Allen Samuels Wed, 21 Oct 2015 17:54:07 -0700

Fixing the bug doesn't take a long time. Getting it deployed is where the delay 
is. Many companies standardize on a particular release of a particular distro. 
Getting them to switch to a new release -- even a "bug fix" point release -- is 
a major undertaking that often is a complete roadblock. Just my experience. 
YMMV.



Allen Samuels
Software Architect, Fellow, Systems and Software Solutions 

2880 Junction Avenue, San Jose, CA 95134
T: +1 408 801 7030| M: +1 408 780 6416
allen.samu...@sandisk.com

-----Original Message-----
From: Ric Wheeler [mailto:rwhee...@redhat.com] 
Sent: Wednesday, October 21, 2015 8:24 PM
To: Allen Samuels <allen.samu...@sandisk.com>; Sage Weil <sw...@redhat.com>; 
ceph-devel@vger.kernel.org
Subject: Re: newstore direction



On 10/21/2015 06:06 AM, Allen Samuels wrote:
> I agree that moving newStore to raw block is going to be a significant 
> development effort. But the current scheme of using a KV store combined with 
> a normal file system is always going to be problematic (FileStore or 
> NewStore). This is caused by the transactional requirements of the 
> ObjectStore interface, essentially you need to make transactionally 
> consistent updates to two indexes, one of which doesn't understand 
> transactions (File Systems) and can never be tightly-connected to the other 
> one.
>
> You'll always be able to make this "loosely coupled" approach work, but it 
> will never be optimal. The real question is whether the performance 
> difference of a suboptimal implementation is something that you can live with 
> compared to the longer gestation period of the more optimal implementation. 
> Clearly, Sage believes that the performance difference is significant or he 
> wouldn't have kicked off this discussion in the first place.
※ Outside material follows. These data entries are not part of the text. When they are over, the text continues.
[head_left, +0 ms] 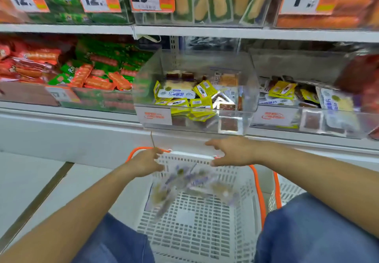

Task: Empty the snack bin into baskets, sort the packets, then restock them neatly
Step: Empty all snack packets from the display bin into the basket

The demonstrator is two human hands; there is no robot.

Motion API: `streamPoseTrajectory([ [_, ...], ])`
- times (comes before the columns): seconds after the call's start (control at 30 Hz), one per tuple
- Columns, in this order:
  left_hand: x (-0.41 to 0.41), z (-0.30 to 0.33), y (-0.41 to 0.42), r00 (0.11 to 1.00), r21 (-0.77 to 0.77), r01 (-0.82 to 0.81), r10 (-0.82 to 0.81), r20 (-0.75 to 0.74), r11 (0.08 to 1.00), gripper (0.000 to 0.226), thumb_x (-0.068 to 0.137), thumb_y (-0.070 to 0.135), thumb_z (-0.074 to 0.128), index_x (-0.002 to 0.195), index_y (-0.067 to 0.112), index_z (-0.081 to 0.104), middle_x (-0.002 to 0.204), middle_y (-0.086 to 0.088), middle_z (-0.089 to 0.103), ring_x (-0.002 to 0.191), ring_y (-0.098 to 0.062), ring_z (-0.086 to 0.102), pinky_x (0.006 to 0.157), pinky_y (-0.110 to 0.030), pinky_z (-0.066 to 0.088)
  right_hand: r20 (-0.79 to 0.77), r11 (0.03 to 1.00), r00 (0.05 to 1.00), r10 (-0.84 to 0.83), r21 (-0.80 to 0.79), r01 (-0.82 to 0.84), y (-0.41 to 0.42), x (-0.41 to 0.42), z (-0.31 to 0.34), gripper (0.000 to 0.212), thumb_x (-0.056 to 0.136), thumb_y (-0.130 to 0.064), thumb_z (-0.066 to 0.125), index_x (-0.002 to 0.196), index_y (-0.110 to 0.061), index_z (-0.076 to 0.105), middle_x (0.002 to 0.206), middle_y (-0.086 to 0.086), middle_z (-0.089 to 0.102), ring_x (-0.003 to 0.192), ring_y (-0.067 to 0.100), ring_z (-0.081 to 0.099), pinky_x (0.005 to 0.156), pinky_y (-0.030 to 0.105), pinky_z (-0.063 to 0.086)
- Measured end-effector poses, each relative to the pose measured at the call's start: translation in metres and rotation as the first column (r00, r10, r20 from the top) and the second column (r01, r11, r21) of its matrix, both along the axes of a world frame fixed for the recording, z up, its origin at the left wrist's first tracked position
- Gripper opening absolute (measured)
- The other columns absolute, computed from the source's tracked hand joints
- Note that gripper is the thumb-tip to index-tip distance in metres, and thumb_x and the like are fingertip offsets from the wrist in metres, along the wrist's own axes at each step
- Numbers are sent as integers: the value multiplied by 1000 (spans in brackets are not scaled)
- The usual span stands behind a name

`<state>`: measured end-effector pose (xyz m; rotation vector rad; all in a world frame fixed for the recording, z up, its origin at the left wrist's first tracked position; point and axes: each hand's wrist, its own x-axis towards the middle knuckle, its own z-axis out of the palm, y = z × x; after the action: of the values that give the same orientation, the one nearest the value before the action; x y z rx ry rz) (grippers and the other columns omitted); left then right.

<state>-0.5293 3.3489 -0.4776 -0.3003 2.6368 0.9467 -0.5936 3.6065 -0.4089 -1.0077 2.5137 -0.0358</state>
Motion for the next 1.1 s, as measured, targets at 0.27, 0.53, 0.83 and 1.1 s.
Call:
streamPoseTrajectory([
  [0.27,-49,112,20,844,108,-79,125,-522,991,13,86,14,61,92,22,69,83,-3,72,76,-19,68,69,-27,52,-239,808,893,-381,-555,196,-1,-45,71,22,91,-29,54,109,-28,67,89,-7,67,88,16,62,76,29,47],
  [0.53,-143,113,12,957,-207,-78,14,-290,975,62,83,40,68,136,15,45,134,-5,54,116,-24,55,90,-30,43,-154,920,932,-330,-273,281,-20,-113,53,62,86,-45,65,135,-15,43,132,9,55,120,27,50,88,31,41],
  [0.83,-174,92,31,954,-424,247,-142,264,871,125,61,86,54,153,26,-6,159,-13,-12,147,-32,10,117,-43,20,-80,916,931,-355,169,364,-42,-146,22,113,68,-75,62,152,-21,7,155,7,29,140,32,30,110,48,32],
  [1.1,-168,102,28,932,-641,350,-325,162,683,85,69,76,60,137,28,44,133,-7,40,114,-27,50,91,-32,43,-276,990,955,-114,53,133,-59,-134,17,80,80,-63,60,144,-24,30,134,12,43,123,32,44,98,40,41],
])
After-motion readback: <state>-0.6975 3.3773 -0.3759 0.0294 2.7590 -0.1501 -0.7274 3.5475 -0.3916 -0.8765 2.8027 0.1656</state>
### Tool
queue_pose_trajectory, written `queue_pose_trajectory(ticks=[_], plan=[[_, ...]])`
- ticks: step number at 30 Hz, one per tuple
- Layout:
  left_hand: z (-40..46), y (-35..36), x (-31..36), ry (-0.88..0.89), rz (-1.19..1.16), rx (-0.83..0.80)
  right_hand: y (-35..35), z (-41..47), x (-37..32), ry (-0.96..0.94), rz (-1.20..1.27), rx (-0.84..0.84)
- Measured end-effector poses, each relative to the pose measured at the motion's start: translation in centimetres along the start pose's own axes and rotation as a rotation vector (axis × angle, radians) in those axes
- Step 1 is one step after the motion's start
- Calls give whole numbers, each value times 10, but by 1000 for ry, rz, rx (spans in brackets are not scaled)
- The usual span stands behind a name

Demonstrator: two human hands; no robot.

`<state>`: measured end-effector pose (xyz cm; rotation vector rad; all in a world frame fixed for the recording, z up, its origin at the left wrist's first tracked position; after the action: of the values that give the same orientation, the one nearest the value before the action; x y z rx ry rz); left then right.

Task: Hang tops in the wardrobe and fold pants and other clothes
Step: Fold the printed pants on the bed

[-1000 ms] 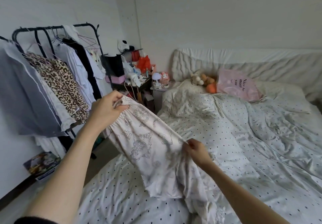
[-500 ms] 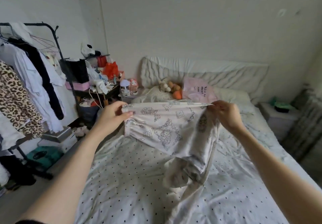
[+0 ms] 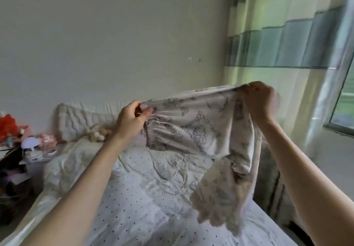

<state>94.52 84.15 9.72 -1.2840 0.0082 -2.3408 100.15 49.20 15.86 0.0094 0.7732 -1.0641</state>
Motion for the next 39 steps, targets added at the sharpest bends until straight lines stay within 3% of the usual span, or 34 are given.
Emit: queue_pose_trajectory(ticks=[5,11,16,20,25,31,36,39], plan=[[7,-18,-2,9,-82,133,-19,18,-39,-209,-126,-34],[-13,-68,-47,-9,104,144,70,-48,-24,-213,-229,-468],[-96,-117,-140,-308,162,40,167,-182,5,-147,-174,-868],[-178,-161,-208,-571,205,-4,232,-307,2,-228,-197,-1225],[-253,-186,-252,-807,199,-79,261,-370,-4,-291,-250,-1367],[-320,-221,-295,-1053,194,-139,289,-444,-44,-459,-329,-1688],[-350,-236,-347,-1118,223,-158,323,-497,-49,-481,-413,-1827],[-363,-247,-394,-1117,329,-132,361,-527,-42,-493,-433,-1793]])
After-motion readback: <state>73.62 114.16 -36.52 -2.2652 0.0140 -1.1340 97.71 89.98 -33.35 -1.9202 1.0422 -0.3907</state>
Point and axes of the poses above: each hand's wrist, its own z-axis towards the middle knuckle, its own y-axis out of the palm, x = y × z, the point moved 10 cm from there along z, towards the middle knuckle, and after that the axes turned 5 degrees about -z, right-handed, at the moved point
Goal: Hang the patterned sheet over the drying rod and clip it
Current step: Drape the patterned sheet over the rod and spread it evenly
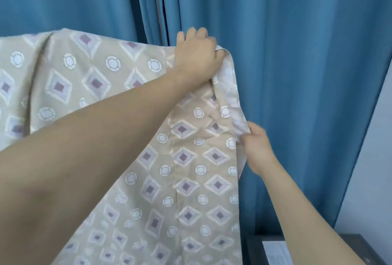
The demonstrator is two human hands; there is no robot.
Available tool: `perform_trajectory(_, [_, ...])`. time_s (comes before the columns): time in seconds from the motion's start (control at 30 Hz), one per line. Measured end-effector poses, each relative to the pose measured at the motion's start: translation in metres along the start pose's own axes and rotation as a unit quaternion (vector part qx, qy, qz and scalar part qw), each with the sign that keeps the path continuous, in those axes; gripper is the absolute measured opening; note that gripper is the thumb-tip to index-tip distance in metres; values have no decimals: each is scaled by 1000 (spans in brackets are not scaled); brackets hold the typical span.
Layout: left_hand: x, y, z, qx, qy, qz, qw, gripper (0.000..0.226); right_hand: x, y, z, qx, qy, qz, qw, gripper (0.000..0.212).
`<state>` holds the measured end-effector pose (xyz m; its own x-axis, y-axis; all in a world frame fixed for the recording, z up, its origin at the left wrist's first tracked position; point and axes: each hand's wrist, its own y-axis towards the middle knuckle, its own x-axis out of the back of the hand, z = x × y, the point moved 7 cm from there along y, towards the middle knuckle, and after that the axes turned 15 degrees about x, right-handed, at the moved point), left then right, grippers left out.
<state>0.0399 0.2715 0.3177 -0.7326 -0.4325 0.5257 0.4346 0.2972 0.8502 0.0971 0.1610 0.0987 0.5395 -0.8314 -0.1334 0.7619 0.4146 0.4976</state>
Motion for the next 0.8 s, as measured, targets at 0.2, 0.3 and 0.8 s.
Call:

I think that we need to work with the existing stack - measure and do some 
collaborative analysis - before we throw out decades of work.  Very hard to 
understand why the local file system is a barrier for performance in this case 
when it is not an issue in existing enterprise applications.

We need some deep analysis with some local file system experts thrown in to 
validate the concerns.

>
> While I think we can all agree that writing a full-up KV and raw-block 
> ObjectStore is a significant amount of work. I will offer the case that the 
> "loosely couple" scheme may not have as much time-to-market advantage as it 
> appears to have. One example: NewStore performance is limited due to bugs in 
> XFS that won't be fixed in the field for quite some time (it'll take at least 
> a couple of years before a patched version of XFS will be widely deployed at 
> customer environments).

Not clear what bugs you are thinking of or why you think fixing bugs will take 
a long time to hit the field in XFS. Red Hat has most of the XFS developers on 
staff and we actively backport fixes and ship them, other distros do as well.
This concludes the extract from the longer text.